Bu evi gezdikten sonra ufak bir öğle yemeği ya da kahve molası verebilir sonrasında ise Üsküp Şehir Müzesi’ne doğru yola çıkabilirsiniz.
Üsküp Şehir Müzesi
Rahibe Terasa Evi’nden 5 dakikalık yürüme mesafesinde olan Üsküp Şehir Müzesi, eski çağlardan günümüze kadar olan yerleşim yerlerindeki değişimi göstermeyi amaçlıyor. Eski bir tren istasyonunun bir bölümünün 1949 yılında müzeye dönüştürülmesi sonucu hizmet vermeye başlayan müze “Geçmişte Yürü’’ sloganını kullanarak hem ulusal hem de uluslararası pek çok sanatçının da eserlerine yer veriyor. Pazartesi günleri kapalı olan müzeyi 09.00-17.00 saatleri arasında ziyaret edebilirsiniz.
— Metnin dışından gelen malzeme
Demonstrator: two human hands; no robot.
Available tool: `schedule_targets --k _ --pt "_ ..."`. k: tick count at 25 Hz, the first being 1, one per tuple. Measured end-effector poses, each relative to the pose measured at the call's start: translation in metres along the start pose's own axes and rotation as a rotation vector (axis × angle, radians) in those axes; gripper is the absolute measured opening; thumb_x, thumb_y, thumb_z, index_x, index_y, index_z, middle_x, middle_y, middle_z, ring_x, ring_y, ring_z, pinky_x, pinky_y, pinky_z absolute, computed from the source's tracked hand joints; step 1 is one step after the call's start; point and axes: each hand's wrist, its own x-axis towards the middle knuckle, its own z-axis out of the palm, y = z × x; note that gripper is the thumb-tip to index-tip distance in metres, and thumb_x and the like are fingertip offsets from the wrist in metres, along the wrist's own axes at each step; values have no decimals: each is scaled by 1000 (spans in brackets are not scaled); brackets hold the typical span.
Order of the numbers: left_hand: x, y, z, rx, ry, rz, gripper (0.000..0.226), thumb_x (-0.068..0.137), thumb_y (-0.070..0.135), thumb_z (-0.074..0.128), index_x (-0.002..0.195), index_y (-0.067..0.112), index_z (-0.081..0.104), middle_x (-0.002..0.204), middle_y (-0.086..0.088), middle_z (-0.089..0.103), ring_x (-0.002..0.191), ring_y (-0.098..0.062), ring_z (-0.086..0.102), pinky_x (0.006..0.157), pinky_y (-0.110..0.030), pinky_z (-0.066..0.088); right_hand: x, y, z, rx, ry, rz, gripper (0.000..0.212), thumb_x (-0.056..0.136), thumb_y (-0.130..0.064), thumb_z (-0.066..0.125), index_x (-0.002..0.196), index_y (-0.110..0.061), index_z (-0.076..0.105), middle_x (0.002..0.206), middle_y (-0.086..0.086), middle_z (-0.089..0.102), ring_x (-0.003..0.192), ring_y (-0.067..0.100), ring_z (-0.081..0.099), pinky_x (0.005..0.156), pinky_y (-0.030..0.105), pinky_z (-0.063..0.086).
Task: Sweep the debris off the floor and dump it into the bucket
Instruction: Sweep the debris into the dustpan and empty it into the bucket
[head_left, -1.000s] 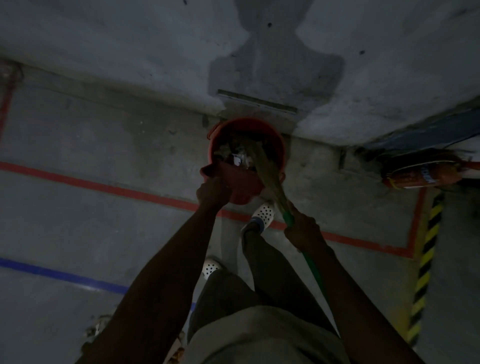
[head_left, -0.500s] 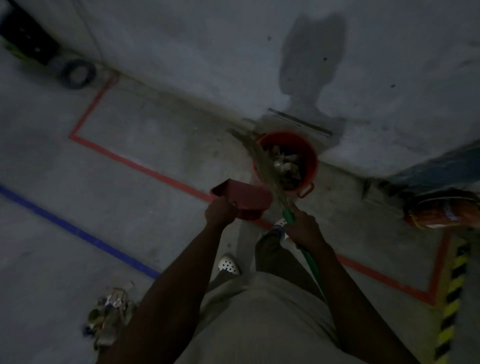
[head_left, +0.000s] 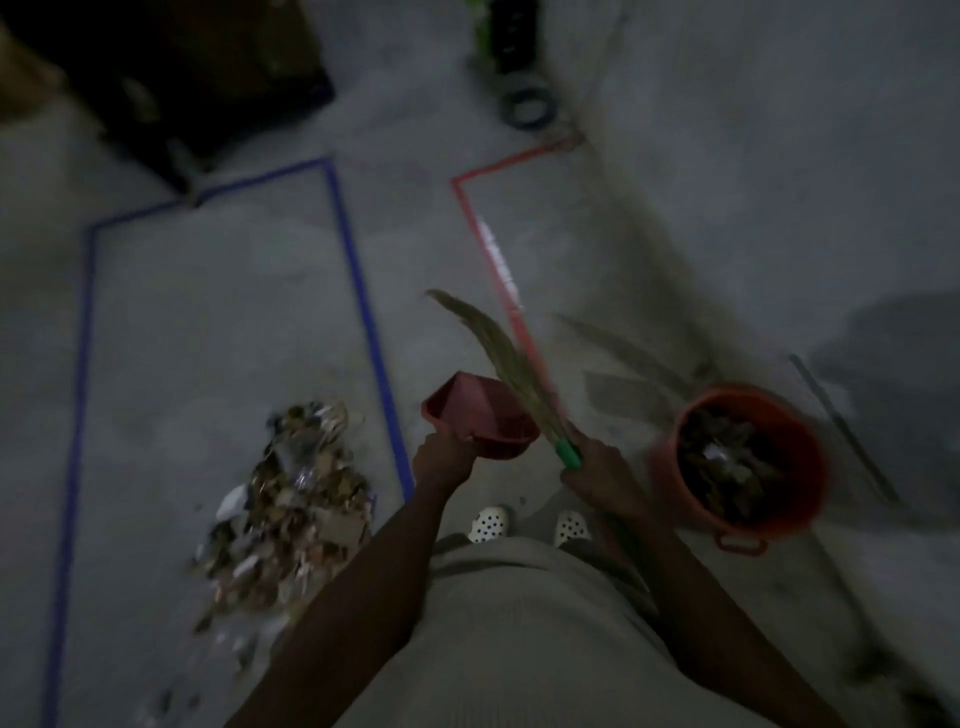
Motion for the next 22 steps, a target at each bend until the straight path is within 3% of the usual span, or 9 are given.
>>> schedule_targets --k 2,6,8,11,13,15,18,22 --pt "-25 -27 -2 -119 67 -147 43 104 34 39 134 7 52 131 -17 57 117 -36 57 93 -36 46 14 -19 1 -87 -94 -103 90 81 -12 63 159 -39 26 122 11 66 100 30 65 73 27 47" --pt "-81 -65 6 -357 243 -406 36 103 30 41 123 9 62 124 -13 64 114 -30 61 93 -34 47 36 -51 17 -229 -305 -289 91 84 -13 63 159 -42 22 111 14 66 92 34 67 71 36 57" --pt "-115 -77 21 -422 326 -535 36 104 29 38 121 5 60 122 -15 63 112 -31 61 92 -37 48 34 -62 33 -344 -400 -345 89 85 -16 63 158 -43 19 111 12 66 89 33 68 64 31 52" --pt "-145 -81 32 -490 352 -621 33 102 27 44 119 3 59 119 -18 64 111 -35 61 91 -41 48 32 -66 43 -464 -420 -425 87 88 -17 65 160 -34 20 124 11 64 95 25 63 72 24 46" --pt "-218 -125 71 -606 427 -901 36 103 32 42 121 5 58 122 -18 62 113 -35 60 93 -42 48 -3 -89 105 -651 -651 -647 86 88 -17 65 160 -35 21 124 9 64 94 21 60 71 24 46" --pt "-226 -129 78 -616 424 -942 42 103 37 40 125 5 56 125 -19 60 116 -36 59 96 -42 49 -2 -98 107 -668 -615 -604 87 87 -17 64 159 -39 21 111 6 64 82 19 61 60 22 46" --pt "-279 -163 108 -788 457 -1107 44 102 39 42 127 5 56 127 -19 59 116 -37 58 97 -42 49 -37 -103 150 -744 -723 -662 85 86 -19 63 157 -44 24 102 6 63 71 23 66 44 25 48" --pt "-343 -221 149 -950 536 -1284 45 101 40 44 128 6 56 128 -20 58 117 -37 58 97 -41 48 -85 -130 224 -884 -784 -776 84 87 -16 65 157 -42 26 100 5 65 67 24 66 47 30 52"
Üsküp Şehir Müzesi’ni gezdikten sonra Ohrili Aziz Clement Kilisesi’ne doğru yola çıkabilirsiniz.
Ohrili Aziz Clement Kilisesi
Üsküp Şehir Müzesi’nden 16 dakika yürüdükten sonra ulaşabileceğiniz Ohrili Aziz Clement Kilisesi yapımına 1972 yılında başlanmış ve 1990 yılında açılmış. 650 metrekarelik bir alanı olan kilisenin minaresi oldukça etkileyici bir mimariye sahip. Üsküp’te kesinlikle görmeniz gereken yerlerden biri olan bu kilise haftanın her günü 08.00-20.00 saatleri arasında ziyaret edilebiliyor.
Gezinizin son rotasını tamamladıktan sonra akşam yemeği için merkeze geri dönebilir, sonrasında otelinize giderek dönüş için bavulunuzu hazırlayabilirsiniz.